WHAT TO DO. Scan the lines below for "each" and copy the matches.
═══ COLLECTED MATERIAL
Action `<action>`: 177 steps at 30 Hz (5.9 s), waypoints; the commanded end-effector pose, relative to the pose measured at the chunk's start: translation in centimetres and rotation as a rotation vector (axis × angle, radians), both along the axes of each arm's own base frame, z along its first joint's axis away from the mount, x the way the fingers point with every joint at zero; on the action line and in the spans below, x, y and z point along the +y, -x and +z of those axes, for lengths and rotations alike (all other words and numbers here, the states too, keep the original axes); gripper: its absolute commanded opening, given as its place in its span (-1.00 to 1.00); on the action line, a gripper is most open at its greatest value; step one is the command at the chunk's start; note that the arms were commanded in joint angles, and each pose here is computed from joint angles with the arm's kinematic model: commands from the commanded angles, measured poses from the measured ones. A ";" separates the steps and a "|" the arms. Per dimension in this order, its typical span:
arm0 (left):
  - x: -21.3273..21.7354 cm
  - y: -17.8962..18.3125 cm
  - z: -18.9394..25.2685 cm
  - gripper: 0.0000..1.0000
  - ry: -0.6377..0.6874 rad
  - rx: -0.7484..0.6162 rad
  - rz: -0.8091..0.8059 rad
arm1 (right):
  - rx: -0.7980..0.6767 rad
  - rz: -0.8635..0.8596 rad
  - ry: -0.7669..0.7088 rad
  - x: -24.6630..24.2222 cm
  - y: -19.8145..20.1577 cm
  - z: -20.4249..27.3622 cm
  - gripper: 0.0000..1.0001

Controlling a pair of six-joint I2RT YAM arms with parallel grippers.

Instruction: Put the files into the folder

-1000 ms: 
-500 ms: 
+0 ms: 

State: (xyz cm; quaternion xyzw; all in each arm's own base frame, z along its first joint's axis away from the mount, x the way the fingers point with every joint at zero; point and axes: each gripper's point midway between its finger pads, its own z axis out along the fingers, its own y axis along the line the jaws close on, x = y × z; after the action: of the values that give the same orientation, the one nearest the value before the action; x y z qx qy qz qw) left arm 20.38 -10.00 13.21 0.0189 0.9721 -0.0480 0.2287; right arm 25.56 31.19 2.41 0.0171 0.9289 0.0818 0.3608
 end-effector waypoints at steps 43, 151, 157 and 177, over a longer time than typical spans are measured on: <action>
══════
WRITTEN SOLUTION.
Action `<action>`: 177 steps at 30 Hz (5.9 s), waypoints; the commanded end-effector pose, relative to the pose measured at the chunk's start: translation in centimetres and rotation as a rotation vector (axis × angle, radians), both along the axes of each arm's own base frame, z along its first joint's axis away from the mount, x the way the fingers point with every joint at zero; on the action line and in the spans below, x, y and z point along the +y, -x and +z of those axes, for lengths and rotations alike (all other words and numbers here, the states too, keep the original axes); gripper: its absolute commanded opening, given as its place in its span (-1.00 to 1.00); on the action line, a gripper is most open at its greatest value; step one is the command at the chunk's start; note that the arms were commanded in joint angles, and each pose here is computed from joint angles with the arm's kinematic model: commands from the commanded angles, measured poses from the measured ones. A ";" separates the steps and a "|" the arms. Per dimension in this order, its typical span:
State: (xyz cm; quaternion xyzw; all in each arm's own base frame, z along its first joint's axis away from the mount, x the way the fingers point with every joint at zero; point and axes: each gripper's point midway between its finger pads, its own z axis out along the fingers, its own y axis along the line the jaws close on, x = y × z; after the action: of the values that give the same orientation, the one nearest the value before the action; x y z qx qy qz qw) left arm 20.38 -10.00 13.21 0.0189 0.9721 -0.0480 0.2287; right arm 25.56 31.19 2.41 0.0171 0.9289 0.0818 0.3608

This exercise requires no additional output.